[Stored data]
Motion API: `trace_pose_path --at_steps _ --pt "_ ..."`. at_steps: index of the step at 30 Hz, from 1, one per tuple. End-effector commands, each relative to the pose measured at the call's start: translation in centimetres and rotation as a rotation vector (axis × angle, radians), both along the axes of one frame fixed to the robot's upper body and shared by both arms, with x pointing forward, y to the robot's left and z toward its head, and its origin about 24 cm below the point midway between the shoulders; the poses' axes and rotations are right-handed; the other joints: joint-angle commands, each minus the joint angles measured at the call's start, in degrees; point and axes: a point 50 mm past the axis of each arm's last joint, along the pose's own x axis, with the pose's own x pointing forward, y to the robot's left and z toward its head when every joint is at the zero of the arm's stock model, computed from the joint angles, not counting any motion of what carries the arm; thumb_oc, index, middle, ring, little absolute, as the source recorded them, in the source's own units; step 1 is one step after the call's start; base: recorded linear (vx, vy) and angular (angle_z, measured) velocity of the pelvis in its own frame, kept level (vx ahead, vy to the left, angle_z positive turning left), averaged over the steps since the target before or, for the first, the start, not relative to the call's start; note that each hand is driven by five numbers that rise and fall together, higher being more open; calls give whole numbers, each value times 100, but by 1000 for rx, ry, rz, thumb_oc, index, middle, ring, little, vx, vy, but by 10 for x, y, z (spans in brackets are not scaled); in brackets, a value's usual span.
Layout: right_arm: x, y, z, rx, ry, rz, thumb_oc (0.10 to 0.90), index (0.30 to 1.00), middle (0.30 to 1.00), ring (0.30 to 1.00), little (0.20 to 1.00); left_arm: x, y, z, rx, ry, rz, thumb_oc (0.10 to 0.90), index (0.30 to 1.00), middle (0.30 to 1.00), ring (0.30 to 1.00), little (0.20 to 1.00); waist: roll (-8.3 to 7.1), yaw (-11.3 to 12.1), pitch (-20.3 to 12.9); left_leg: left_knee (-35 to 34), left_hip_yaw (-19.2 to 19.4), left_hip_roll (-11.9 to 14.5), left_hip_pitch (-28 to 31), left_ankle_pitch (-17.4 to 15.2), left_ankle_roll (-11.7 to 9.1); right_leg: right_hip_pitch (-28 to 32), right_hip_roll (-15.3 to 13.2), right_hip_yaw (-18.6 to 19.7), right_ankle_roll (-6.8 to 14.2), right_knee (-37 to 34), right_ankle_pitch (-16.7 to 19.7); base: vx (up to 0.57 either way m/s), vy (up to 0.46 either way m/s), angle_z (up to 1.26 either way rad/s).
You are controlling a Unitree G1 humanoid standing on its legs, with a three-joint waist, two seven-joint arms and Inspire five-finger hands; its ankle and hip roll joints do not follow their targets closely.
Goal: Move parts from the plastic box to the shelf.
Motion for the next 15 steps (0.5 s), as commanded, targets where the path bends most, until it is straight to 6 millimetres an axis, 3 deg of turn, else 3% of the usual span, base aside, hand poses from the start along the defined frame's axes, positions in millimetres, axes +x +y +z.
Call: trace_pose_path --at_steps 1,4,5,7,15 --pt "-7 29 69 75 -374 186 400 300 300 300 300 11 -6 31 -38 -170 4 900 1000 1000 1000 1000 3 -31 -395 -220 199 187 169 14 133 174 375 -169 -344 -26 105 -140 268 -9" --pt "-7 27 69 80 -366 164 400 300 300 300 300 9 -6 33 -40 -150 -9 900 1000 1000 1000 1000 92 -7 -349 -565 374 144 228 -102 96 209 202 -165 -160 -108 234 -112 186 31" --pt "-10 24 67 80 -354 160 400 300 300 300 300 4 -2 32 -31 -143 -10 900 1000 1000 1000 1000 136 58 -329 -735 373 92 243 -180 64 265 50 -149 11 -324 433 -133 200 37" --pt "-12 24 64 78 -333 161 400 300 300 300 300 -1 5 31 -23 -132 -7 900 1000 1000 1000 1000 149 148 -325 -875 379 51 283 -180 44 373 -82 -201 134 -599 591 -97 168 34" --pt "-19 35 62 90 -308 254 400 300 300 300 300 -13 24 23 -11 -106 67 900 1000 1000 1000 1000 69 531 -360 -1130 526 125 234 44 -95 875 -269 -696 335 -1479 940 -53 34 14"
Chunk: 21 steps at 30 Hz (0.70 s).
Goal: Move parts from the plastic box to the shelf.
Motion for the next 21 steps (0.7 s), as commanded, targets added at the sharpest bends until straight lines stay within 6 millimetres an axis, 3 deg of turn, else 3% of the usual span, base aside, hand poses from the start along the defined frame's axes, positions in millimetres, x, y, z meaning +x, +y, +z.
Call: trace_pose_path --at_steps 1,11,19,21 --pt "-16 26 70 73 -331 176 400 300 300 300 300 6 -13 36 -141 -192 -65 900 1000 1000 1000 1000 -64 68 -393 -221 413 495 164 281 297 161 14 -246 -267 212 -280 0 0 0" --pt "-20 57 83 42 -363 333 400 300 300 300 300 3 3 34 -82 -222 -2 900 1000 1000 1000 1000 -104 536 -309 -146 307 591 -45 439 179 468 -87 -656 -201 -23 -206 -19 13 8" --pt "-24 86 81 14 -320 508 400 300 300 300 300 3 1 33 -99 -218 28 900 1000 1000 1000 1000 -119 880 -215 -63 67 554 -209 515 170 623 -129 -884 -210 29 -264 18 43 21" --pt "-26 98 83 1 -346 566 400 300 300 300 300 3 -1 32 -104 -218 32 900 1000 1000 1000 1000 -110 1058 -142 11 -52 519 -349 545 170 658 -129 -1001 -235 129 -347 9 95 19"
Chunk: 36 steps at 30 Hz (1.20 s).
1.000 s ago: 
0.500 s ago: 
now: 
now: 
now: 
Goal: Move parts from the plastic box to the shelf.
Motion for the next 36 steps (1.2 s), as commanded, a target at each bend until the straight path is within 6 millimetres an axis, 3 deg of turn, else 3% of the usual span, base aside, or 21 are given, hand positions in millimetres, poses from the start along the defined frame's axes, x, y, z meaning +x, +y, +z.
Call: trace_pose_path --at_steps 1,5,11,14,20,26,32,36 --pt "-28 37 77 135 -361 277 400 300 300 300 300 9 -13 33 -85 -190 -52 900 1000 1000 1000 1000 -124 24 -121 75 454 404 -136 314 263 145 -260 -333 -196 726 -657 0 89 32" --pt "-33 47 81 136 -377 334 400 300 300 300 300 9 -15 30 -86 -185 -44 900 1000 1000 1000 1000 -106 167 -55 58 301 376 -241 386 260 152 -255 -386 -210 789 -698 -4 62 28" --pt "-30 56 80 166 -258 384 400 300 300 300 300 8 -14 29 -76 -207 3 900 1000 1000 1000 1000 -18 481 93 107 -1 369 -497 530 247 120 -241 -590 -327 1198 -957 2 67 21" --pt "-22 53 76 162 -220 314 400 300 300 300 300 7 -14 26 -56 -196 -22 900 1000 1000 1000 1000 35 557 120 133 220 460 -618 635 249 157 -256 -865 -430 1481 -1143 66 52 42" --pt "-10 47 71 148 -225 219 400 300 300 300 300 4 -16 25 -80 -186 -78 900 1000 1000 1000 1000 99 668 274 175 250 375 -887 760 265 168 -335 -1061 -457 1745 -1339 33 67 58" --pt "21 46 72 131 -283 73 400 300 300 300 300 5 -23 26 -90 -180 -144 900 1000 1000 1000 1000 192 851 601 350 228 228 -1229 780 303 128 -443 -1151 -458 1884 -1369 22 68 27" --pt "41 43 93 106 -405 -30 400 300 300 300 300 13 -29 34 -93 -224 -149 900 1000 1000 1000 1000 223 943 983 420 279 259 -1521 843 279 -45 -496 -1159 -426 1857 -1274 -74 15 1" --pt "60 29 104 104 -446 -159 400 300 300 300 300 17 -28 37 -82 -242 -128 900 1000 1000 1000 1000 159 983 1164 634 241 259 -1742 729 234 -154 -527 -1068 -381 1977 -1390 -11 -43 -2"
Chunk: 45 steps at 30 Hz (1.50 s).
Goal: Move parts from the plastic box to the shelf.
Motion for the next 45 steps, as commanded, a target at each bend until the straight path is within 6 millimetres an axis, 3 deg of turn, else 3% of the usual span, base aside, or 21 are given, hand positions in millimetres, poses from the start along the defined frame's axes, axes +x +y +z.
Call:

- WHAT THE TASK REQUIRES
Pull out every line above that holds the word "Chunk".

- WORKED SOLUTION
Chunk: 21 steps at 30 Hz (0.70 s).
Chunk: 36 steps at 30 Hz (1.20 s).
Chunk: 45 steps at 30 Hz (1.50 s).

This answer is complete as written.